Center for Functional MRI, University of California San Diego, 9500 Gilman Drive MC 0677, La Jolla, CA 92093, USA.
National Institutes of Health, Bethesda, MD 20892, USA.
Neuroimage. 2018 Jul 1;174:317-327. doi: 10.1016/j.neuroimage.2018.03.012. Epub 2018 Mar 13.
Changes in vigilance or alertness during a typical resting state fMRI scan are inevitable and have been found to affect measures of functional brain connectivity. Since it is not often feasible to monitor vigilance with EEG during fMRI scans, it would be of great value to have methods for estimating vigilance levels from fMRI data alone. A recent study, conducted in macaque monkeys, proposed a template-based approach for fMRI-based estimation of vigilance fluctuations. Here, we use simultaneously acquired EEG/fMRI data to investigate whether the same template-based approach can be employed to estimate vigilance fluctuations of awake humans across different resting-state conditions. We first demonstrate that the spatial pattern of correlations between EEG-defined vigilance and fMRI in our data is consistent with the previous literature. Notably, however, we observed a significant difference between the eyes-closed (EC) and eyes-open (EO) conditions, finding stronger negative correlations with vigilance in regions forming the default mode network and higher positive correlations in thalamus and insula in the EC condition when compared to the EO condition. Taking these correlation maps as "templates" for vigilance estimation, we found that the template-based approach produced fMRI-based vigilance estimates that were significantly correlated with EEG-based vigilance measures, indicating its generalizability from macaques to humans. We also demonstrate that the performance of this method was related to the overall amount of variability in a subject's vigilance state, and that the template-based approach outperformed the use of the global signal as a vigilance estimator. In addition, we show that the template-based approach can be used to estimate the variability across scans in the amplitude of the vigilance fluctuations. We discuss the benefits and tradeoffs of using the template-based approach in future fMRI studies.

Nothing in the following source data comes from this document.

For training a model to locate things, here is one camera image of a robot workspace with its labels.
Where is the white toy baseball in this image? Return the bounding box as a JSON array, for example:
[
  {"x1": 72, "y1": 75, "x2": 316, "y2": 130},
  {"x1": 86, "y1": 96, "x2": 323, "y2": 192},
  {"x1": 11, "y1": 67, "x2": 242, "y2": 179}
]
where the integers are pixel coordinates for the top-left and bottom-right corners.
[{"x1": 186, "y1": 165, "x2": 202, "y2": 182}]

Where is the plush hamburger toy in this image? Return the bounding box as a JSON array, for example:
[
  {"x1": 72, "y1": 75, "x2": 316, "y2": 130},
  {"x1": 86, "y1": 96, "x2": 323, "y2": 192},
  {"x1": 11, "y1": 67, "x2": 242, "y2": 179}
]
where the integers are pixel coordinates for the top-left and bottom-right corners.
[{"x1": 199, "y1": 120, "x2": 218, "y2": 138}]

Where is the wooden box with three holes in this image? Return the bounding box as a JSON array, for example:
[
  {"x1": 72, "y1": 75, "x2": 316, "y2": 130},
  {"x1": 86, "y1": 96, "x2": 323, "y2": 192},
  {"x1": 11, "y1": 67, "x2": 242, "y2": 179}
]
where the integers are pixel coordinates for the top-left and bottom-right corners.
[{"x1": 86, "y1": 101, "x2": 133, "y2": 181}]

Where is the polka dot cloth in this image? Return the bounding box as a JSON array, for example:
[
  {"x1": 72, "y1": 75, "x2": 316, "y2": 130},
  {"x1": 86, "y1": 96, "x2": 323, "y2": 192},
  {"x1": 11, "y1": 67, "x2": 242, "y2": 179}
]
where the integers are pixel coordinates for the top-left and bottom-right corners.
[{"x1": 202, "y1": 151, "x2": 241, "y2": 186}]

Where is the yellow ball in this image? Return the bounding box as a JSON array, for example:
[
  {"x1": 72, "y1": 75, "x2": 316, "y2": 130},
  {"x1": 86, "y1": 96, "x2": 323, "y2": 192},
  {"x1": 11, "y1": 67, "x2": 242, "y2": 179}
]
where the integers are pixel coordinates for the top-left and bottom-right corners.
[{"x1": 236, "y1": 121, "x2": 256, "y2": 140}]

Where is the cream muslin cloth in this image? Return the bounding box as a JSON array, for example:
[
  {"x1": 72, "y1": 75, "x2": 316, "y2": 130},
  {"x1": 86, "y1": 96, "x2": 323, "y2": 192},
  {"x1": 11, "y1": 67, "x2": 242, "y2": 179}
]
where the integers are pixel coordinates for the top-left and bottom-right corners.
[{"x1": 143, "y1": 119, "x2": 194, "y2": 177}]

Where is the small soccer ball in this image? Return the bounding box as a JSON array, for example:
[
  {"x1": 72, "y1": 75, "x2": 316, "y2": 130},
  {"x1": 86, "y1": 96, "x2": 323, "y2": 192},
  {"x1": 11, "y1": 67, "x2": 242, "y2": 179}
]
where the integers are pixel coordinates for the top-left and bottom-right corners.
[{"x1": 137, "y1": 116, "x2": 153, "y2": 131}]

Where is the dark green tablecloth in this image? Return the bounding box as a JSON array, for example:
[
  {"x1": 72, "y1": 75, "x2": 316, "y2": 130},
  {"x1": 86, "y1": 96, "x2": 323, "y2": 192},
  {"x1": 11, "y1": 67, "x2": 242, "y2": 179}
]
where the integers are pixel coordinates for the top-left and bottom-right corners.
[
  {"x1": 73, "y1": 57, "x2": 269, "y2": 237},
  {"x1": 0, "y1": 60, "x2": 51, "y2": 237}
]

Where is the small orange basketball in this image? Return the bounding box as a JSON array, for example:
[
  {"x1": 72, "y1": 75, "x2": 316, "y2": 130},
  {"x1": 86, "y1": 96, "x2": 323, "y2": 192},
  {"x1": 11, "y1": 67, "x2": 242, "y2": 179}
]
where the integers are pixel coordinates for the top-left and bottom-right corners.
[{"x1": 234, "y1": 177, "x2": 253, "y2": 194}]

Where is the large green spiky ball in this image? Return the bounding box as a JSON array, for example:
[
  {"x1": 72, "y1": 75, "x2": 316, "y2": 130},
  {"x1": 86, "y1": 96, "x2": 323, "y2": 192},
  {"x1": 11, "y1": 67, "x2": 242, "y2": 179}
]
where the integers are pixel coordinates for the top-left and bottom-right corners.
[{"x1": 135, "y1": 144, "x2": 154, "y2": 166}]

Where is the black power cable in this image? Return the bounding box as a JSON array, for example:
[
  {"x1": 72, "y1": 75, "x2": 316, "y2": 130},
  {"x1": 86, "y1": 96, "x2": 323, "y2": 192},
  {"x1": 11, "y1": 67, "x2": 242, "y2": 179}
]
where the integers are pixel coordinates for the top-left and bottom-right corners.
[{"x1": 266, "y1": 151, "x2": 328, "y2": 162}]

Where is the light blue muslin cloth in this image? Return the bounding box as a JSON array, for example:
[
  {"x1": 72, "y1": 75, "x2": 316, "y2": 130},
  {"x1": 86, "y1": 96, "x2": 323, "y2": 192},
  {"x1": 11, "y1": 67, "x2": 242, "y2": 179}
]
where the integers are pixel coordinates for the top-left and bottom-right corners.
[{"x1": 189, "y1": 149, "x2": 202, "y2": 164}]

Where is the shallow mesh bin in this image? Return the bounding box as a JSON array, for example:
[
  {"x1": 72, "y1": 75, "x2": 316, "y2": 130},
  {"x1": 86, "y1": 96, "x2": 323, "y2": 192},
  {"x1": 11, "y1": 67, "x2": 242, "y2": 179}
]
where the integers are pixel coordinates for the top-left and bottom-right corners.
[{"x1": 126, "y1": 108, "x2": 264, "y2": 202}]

在典型的静息态 fMRI 扫描期间,警觉或觉醒状态的变化是不可避免的,并且已经发现这会影响功能脑连接的测量。由于在 fMRI 扫描期间通常不可能使用 EEG 来监测警觉度,因此仅从 fMRI 数据估计警觉度水平的方法将具有重要价值。最近一项在猕猴中进行的研究提出了一种基于模板的 fMRI 估计警觉波动的方法。在这里,我们使用同时采集的 EEG/fMRI 数据来研究相同的基于模板的方法是否可以用于估计不同静息状态条件下清醒人类的警觉波动。我们首先证明,我们数据中 EEG 定义的警觉与 fMRI 之间的相关性的空间模式与先前的文献一致。然而,值得注意的是,我们观察到闭眼 (EC) 和睁眼 (EO) 条件之间存在显著差异,与警觉负相关的区域在默认模式网络中更强,而在 EC 条件下丘脑和岛叶中的正相关更强,与 EO 条件相比。将这些相关图作为警觉估计的“模板”,我们发现基于模板的方法产生的 fMRI 基于警觉估计与 EEG 基于警觉测量显著相关,表明其从猕猴到人类的通用性。我们还表明,该方法的性能与受试者警觉状态整体变化量有关,并且基于模板的方法优于使用全局信号作为警觉估计器。此外,我们表明,基于模板的方法可用于估计警觉波动幅度在扫描之间的可变性。我们讨论了在未来 fMRI 研究中使用基于模板的方法的优缺点。